Problem: Repeat everything in the data exactly except images.

____________________

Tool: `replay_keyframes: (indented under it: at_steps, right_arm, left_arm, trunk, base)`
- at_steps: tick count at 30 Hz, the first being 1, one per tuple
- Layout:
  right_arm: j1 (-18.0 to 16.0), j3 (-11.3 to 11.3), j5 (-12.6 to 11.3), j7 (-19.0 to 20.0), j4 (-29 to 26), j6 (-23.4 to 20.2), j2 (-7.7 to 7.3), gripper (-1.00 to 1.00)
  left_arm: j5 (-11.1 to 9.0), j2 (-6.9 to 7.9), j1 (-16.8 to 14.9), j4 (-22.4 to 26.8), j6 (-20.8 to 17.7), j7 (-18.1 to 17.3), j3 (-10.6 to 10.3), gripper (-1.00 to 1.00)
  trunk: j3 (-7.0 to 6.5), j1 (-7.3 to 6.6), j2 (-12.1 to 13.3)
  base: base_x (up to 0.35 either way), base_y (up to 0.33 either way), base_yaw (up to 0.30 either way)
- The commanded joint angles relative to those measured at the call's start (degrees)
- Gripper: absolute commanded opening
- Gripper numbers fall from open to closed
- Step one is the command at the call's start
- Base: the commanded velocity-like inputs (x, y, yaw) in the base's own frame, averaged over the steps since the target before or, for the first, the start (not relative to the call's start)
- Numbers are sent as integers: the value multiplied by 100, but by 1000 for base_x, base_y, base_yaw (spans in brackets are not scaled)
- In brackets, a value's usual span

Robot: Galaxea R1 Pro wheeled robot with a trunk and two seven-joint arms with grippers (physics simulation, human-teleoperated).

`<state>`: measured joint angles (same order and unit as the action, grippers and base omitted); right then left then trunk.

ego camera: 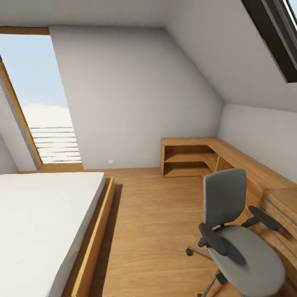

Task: In the bedroom, organize the workspace by keeping the computer under the desk, ensuring the monitor is on the desk, placing the keyboard on the desk next to the monitor, placing the mouse on the desk next to the keyboard, moving the folder from the swivel chair onto the desk next to the mouse, stacking the notebook on top of the folder with the pen on top of the notebook, and positioning the swivel chair next to the desk.

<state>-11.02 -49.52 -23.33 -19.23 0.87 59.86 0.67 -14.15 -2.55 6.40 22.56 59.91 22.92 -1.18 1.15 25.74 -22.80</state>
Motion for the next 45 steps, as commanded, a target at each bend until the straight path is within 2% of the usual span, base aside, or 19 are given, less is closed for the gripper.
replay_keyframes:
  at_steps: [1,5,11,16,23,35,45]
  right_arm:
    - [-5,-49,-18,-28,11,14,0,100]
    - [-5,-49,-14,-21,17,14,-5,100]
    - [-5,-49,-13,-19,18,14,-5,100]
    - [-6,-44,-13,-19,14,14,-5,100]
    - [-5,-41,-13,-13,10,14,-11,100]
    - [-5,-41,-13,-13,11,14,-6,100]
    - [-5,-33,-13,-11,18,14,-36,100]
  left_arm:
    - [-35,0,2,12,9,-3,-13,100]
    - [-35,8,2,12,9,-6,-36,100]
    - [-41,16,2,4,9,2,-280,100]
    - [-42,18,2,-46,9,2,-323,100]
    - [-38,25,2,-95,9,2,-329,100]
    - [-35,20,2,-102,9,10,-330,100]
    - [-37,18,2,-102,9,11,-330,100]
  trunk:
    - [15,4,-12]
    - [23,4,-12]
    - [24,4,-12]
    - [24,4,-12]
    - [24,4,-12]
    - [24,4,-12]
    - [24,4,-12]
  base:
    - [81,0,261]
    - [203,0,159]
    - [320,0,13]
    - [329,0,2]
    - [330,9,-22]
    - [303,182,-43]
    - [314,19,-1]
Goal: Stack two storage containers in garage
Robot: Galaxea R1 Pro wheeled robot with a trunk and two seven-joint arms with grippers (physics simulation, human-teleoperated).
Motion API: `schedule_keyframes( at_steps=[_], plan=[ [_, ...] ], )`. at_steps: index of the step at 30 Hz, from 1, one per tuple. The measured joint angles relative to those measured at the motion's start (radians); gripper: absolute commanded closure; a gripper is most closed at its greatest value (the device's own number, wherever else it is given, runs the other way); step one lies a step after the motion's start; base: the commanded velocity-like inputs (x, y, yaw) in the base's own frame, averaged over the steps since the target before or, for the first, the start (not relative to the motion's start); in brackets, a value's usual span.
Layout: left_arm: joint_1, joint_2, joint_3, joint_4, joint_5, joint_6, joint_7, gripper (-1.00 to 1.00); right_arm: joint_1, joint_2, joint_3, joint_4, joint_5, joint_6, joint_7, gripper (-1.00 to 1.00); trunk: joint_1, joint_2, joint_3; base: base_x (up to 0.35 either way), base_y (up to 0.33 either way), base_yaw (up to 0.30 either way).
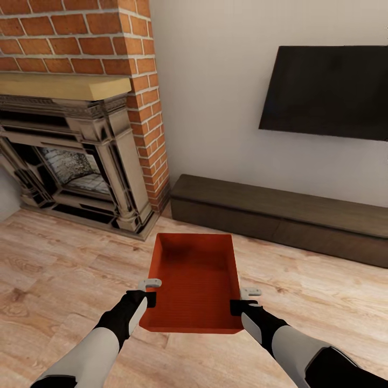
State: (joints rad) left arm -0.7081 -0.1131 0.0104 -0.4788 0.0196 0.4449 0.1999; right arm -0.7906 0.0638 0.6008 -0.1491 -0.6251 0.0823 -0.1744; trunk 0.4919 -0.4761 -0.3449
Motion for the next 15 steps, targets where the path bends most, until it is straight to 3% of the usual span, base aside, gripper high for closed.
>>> schedule_keyframes(
  at_steps=[11, 15],
  plan=[
    [0.0, 0.0, 0.0, 0.0, 0.0, 0.0, 0.0, 1.0, 0.001, 0.0, 0.0, 0.0, 0.0, -0.001, 0.0, 1.0, -0.042, 0.077, 0.051, 0.0, 0.0, 0.0],
    [0.0, 0.0, 0.0, 0.0, 0.0, 0.0, 0.0, 1.0, 0.0, 0.0, 0.0, 0.0, 0.0, 0.0, 0.0, 1.0, -0.042, 0.078, 0.058, 0.0, 0.0, 0.0]
  ],
)
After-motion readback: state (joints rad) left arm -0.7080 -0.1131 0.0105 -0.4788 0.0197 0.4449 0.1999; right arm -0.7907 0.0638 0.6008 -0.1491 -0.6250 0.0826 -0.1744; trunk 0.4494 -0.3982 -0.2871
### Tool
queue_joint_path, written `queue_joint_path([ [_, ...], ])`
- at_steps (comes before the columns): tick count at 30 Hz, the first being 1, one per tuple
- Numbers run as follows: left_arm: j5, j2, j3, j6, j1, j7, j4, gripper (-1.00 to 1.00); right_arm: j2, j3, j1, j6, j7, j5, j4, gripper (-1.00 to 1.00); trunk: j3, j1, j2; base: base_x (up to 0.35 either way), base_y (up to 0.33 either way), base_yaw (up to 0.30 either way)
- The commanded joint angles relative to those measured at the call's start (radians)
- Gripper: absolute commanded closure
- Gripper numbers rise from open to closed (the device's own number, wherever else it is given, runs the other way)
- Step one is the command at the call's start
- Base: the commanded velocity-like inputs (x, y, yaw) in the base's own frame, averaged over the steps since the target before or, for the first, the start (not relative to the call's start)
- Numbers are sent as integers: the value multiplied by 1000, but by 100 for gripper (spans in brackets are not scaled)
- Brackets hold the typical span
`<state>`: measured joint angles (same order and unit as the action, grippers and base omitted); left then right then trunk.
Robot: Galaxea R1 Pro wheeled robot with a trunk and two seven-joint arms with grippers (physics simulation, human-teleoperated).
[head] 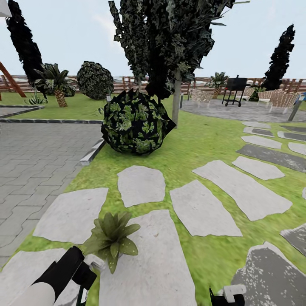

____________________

Written answer:
Tool: `replay_keyframes: (indented under it: at_steps, right_arm, left_arm, trunk, base)`
- at_steps: tick count at 30 Hz, the first being 1, one per tuple
- Layout:
  right_arm: j1 (-18.0 to 16.0), j3 (-11.3 to 11.3), j5 (-12.6 to 11.3), j7 (-19.0 to 20.0), j4 (-29 to 26), j6 (-23.4 to 20.2), j2 (-7.7 to 7.3), gripper (-1.00 to 1.00)
  left_arm: j5 (-11.1 to 9.0), j2 (-6.9 to 7.9), j1 (-16.8 to 14.9), j4 (-22.4 to 26.8), j6 (-20.8 to 17.7), j7 (-18.1 to 17.3), j3 (-10.6 to 10.3), gripper (-1.00 to 1.00)
  trunk: j3 (-7.0 to 6.5), j1 (-7.3 to 6.6), j2 (-12.1 to 13.3)
  base: base_x (up to 0.35 either way), base_y (up to 0.33 either way), base_yaw (up to 0.30 either way)
- The commanded joint angles relative to those measured at the call's start (degrees)
- Gripper: absolute commanded opening
- Gripper numbers fall from open to closed
- Step one is the command at the call's start
- Base: the commanded velocity-like inputs (x, y, yaw) in the base's own frame, averaged over the steps since the target before or, for the first, the start (not relative to the call's start)
- Numbers are sent as integers: the value multiplied by 100, but by 1000 for base_x, base_y, base_yaw (spans in brackets are not scaled)
- In brackets, a value's usual span

Robot: Galaxea R1 Pro wheeled robot with a trunk and two seven-joint arms with grippers (physics simulation, human-teleoperated).

`<state>`: measured joint angles (same order and unit as the action, grippers and base omitted); right then left then trunk.

ego camera: 

Task: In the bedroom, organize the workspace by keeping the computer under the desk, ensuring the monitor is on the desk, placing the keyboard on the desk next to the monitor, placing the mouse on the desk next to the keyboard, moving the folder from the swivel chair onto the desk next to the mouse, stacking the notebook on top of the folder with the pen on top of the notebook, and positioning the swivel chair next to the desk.

<state>-11.02 -49.52 -23.33 -19.23 0.87 59.86 0.67 -14.15 -2.55 6.40 22.56 59.91 22.92 -1.18 1.15 25.74 -22.80</state>
Motion for the next 45 steps, as commanded, a target at each bend until the straight path is within 2% of the usual span, base aside, or 19 are given, less is closed for the gripper.
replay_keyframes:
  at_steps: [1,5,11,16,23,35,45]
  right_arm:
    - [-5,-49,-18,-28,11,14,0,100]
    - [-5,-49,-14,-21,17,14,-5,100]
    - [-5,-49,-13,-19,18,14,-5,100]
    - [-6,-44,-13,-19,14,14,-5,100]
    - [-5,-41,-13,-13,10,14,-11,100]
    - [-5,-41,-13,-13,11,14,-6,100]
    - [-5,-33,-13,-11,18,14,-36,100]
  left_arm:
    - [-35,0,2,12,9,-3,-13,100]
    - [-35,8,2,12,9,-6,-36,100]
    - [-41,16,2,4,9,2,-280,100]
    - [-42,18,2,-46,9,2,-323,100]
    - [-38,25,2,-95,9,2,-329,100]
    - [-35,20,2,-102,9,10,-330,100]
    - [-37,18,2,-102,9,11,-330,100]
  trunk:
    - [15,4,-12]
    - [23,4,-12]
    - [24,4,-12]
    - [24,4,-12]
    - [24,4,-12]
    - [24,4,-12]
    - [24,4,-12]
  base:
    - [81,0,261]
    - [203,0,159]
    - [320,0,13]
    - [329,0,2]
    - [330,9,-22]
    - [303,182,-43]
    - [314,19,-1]
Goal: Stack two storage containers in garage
Robot: Galaxea R1 Pro wheeled robot with a trunk and two seven-joint arms with grippers (physics simulation, human-teleoperated).
Motion API: `schedule_keyframes( at_steps=[_], plan=[ [_, ...] ], )`. at_steps: index of the step at 30 Hz, from 1, one per tuple. The measured joint angles relative to those measured at the motion's start (radians); gripper: absolute commanded closure; a gripper is most closed at its greatest value (the device's own number, wherever else it is given, runs the other way); step one lies a step after the motion's start; base: the commanded velocity-like inputs (x, y, yaw) in the base's own frame, averaged over the steps since the target before or, for the first, the start (not relative to the motion's start); in brackets, a value's usual span.
Layout: left_arm: joint_1, joint_2, joint_3, joint_4, joint_5, joint_6, joint_7, gripper (-1.00 to 1.00); right_arm: joint_1, joint_2, joint_3, joint_4, joint_5, joint_6, joint_7, gripper (-1.00 to 1.00); trunk: joint_1, joint_2, joint_3; base: base_x (up to 0.35 either way), base_y (up to 0.33 either way), base_yaw (up to 0.30 either way).
State: (joints rad) left arm -0.7081 -0.1131 0.0104 -0.4788 0.0196 0.4449 0.1999; right arm -0.7906 0.0638 0.6008 -0.1491 -0.6251 0.0823 -0.1744; trunk 0.4919 -0.4761 -0.3449
Motion for the next 15 steps, targets where the path bends most, until it is straight to 3% of the usual span, base aside, gripper high for closed.
>>> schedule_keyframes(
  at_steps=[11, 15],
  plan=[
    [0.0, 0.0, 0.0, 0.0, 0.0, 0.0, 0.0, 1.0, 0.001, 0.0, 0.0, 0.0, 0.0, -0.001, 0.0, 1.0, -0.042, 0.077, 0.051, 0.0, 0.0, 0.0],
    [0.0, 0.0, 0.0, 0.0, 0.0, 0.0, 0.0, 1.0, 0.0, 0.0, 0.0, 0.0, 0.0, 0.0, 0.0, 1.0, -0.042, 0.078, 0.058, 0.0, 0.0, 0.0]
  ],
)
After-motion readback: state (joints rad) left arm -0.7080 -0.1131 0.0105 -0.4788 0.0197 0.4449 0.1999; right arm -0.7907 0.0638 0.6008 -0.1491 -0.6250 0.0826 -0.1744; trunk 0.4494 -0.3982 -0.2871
### Tool
queue_joint_path, written `queue_joint_path([ [_, ...], ])`
- at_steps (comes before the columns): tick count at 30 Hz, the first being 1, one per tuple
- Numbers run as follows: left_arm: j5, j2, j3, j6, j1, j7, j4, gripper (-1.00 to 1.00); right_arm: j2, j3, j1, j6, j7, j5, j4, gripper (-1.00 to 1.00); trunk: j3, j1, j2; base: base_x (up to 0.35 either way), base_y (up to 0.33 either way), base_yaw (up to 0.30 either way)
- The commanded joint angles relative to those measured at the call's start (radians)
- Gripper: absolute commanded closure
- Gripper numbers rise from open to closed (the device's own number, wherever else it is given, runs the other way)
- Step one is the command at the call's start
- Base: the commanded velocity-like inputs (x, y, yaw) in the base's own frame, averaged over the steps since the target before or, for the first, the start (not relative to the call's start)
- Numbers are sent as integers: the value multiplied by 1000, but by 100 for gripper (spans in brackets are not scaled)
- Brackets hold the typical span
`<state>`: measured joint angles (same order and unit as the action, grippers and base omitted); left then right then trunk.
Robot: Galaxea R1 Pro wheeled robot with a trunk and two seven-joint arms with grippers (physics simulation, human-teleoperated).
[head] 

Nothing further is needed for the exercise.